# Task item:
From the data below, give the number of lines holding the word "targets", with nothing else added.

# Source information:
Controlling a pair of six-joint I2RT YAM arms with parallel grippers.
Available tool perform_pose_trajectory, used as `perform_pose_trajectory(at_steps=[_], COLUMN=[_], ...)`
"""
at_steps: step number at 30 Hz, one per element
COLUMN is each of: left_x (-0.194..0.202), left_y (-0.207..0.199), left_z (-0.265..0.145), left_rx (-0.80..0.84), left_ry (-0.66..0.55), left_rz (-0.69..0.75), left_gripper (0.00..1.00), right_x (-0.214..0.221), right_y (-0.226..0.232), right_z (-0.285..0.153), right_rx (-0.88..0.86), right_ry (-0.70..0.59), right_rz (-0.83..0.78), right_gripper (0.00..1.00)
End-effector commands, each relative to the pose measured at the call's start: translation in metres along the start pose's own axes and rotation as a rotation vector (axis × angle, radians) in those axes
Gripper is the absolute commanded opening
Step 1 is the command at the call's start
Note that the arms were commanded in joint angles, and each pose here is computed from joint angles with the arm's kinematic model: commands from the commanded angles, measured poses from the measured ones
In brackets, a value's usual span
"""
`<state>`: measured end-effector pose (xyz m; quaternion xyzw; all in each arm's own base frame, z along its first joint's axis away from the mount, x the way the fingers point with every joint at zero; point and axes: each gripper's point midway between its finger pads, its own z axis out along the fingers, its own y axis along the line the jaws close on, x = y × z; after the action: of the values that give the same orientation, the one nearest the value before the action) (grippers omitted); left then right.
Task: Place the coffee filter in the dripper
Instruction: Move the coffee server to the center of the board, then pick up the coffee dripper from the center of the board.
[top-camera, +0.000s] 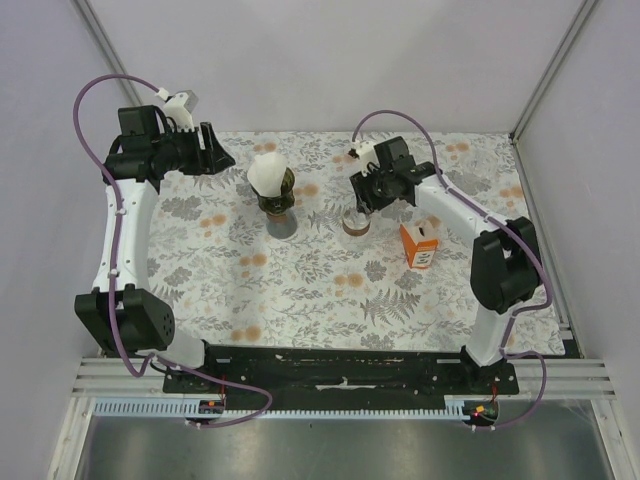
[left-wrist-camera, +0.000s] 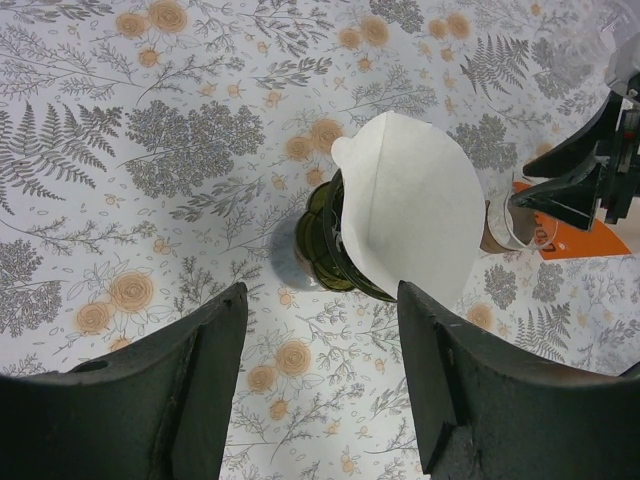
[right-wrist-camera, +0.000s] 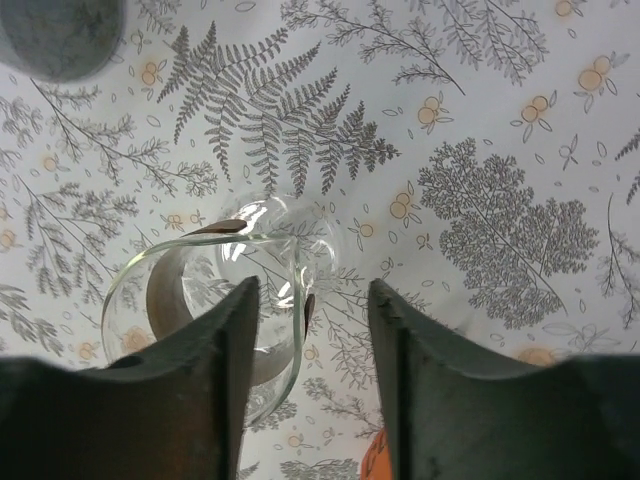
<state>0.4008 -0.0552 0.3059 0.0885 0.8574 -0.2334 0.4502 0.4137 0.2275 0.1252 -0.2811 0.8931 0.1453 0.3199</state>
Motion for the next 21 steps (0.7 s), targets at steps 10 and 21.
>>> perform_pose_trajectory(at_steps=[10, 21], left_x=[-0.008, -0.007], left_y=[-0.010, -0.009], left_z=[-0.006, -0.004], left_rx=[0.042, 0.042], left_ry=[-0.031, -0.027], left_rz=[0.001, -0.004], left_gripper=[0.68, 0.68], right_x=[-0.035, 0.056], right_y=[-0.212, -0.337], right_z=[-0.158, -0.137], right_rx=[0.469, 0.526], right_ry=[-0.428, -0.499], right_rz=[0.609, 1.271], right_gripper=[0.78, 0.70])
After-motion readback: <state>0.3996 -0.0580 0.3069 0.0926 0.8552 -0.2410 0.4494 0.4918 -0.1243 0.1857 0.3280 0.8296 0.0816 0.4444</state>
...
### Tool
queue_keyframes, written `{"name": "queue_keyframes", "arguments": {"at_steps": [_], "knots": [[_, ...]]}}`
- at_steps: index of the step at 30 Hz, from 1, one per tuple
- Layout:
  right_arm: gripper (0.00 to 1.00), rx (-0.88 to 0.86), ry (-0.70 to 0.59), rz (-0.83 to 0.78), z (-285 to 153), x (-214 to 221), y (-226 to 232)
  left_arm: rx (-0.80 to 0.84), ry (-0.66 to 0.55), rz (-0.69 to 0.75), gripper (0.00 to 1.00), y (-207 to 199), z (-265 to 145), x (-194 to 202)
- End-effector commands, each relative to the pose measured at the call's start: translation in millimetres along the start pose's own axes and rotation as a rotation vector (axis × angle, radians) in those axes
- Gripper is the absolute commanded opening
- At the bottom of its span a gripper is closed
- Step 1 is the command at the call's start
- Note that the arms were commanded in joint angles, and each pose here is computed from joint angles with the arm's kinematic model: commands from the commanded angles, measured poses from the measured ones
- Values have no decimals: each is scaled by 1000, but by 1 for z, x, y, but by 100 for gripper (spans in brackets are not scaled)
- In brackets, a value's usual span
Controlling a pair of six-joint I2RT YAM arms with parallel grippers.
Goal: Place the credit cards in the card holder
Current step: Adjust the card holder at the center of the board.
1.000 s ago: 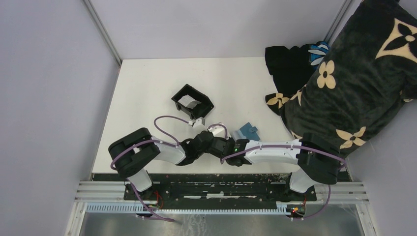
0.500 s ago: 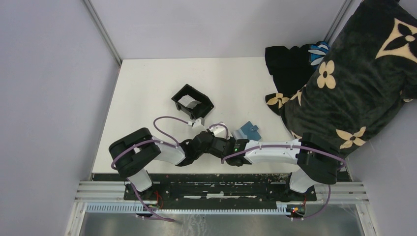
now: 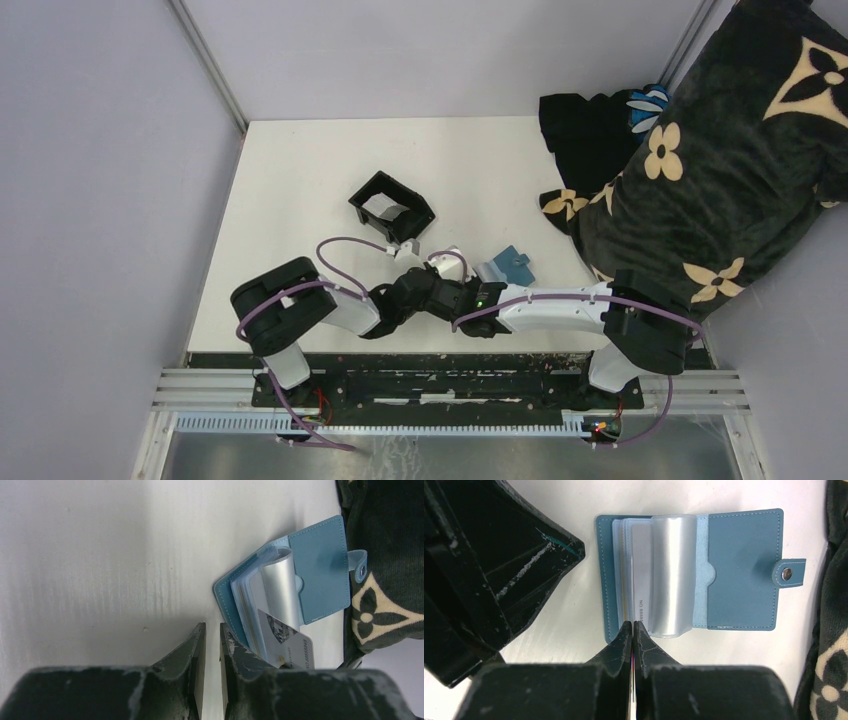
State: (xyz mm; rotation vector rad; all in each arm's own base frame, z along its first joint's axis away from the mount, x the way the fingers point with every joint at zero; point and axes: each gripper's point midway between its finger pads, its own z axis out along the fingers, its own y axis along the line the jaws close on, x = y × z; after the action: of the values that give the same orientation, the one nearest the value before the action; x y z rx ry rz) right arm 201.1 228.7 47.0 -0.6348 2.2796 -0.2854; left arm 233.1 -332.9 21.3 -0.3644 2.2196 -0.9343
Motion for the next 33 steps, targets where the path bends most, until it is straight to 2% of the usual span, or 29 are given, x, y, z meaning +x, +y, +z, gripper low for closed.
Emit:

# Response area:
2